┌─ DATASET CONTENT
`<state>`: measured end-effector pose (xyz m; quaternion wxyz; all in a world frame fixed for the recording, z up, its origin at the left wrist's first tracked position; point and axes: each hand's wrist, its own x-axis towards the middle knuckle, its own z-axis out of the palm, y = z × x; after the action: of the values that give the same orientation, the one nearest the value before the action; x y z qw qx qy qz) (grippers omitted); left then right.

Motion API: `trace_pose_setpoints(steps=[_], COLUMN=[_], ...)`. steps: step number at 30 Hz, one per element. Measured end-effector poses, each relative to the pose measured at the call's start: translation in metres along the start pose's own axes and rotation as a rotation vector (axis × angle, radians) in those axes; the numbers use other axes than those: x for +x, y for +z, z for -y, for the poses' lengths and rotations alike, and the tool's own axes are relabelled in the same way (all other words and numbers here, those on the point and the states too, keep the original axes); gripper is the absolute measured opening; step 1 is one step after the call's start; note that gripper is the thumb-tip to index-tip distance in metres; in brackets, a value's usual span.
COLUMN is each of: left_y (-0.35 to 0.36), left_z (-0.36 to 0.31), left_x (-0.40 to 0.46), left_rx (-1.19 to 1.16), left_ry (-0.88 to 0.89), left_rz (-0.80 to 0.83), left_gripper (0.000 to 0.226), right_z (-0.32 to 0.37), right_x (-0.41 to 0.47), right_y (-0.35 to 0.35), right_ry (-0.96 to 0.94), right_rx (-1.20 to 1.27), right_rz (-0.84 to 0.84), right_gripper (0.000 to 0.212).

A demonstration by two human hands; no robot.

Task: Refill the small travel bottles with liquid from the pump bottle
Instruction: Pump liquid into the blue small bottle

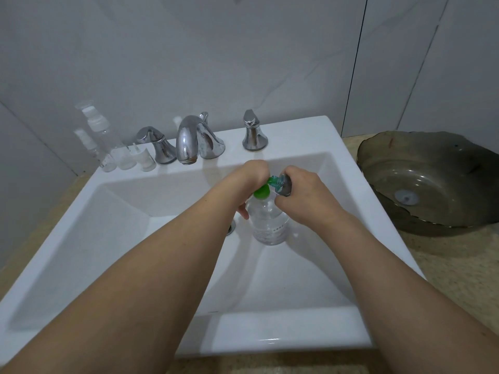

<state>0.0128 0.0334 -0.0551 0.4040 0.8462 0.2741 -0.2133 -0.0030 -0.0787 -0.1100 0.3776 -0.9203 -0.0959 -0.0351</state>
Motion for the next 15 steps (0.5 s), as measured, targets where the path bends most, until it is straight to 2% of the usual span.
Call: trace_pose_setpoints(steps=[3, 9, 15], left_y=[-0.005, -0.02, -0.016], left_z=[0.0, -0.008, -0.008], left_x=[0.005, 0.01, 0.012], left_rx=[0.015, 0.023, 0.051], left_ry=[-0.001, -0.012, 0.001], left_rz=[0.02, 0.202, 0.152], left_gripper=[0.03, 0.056, 0.05], right_z=[0.001, 0.004, 0.005], right_x=[0.0, -0.001, -0.002], right_y=[-0.001, -0.004, -0.005], right_ry=[-0.006, -0.046, -0.034], right_rx=[0.006, 0.058, 0.056], right_rz=[-0.003, -0.077, -0.067], right_gripper=[0.015, 0.015, 0.015])
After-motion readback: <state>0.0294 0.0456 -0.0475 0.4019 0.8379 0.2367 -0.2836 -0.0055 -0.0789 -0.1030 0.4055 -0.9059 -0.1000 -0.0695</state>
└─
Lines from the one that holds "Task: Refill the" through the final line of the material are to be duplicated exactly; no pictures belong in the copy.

* EXERCISE RESULT *
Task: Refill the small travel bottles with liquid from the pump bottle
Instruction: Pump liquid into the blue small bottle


<state>0.0128 0.0334 -0.0551 0.4040 0.8462 0.2741 -0.2133 -0.0030 -0.0787 -0.1100 0.3776 -0.9203 -0.0959 -0.0351</state>
Motion for the next 15 steps (0.5 s), as measured, targets where the path bends most, until it is straight to 2% of the usual span.
Call: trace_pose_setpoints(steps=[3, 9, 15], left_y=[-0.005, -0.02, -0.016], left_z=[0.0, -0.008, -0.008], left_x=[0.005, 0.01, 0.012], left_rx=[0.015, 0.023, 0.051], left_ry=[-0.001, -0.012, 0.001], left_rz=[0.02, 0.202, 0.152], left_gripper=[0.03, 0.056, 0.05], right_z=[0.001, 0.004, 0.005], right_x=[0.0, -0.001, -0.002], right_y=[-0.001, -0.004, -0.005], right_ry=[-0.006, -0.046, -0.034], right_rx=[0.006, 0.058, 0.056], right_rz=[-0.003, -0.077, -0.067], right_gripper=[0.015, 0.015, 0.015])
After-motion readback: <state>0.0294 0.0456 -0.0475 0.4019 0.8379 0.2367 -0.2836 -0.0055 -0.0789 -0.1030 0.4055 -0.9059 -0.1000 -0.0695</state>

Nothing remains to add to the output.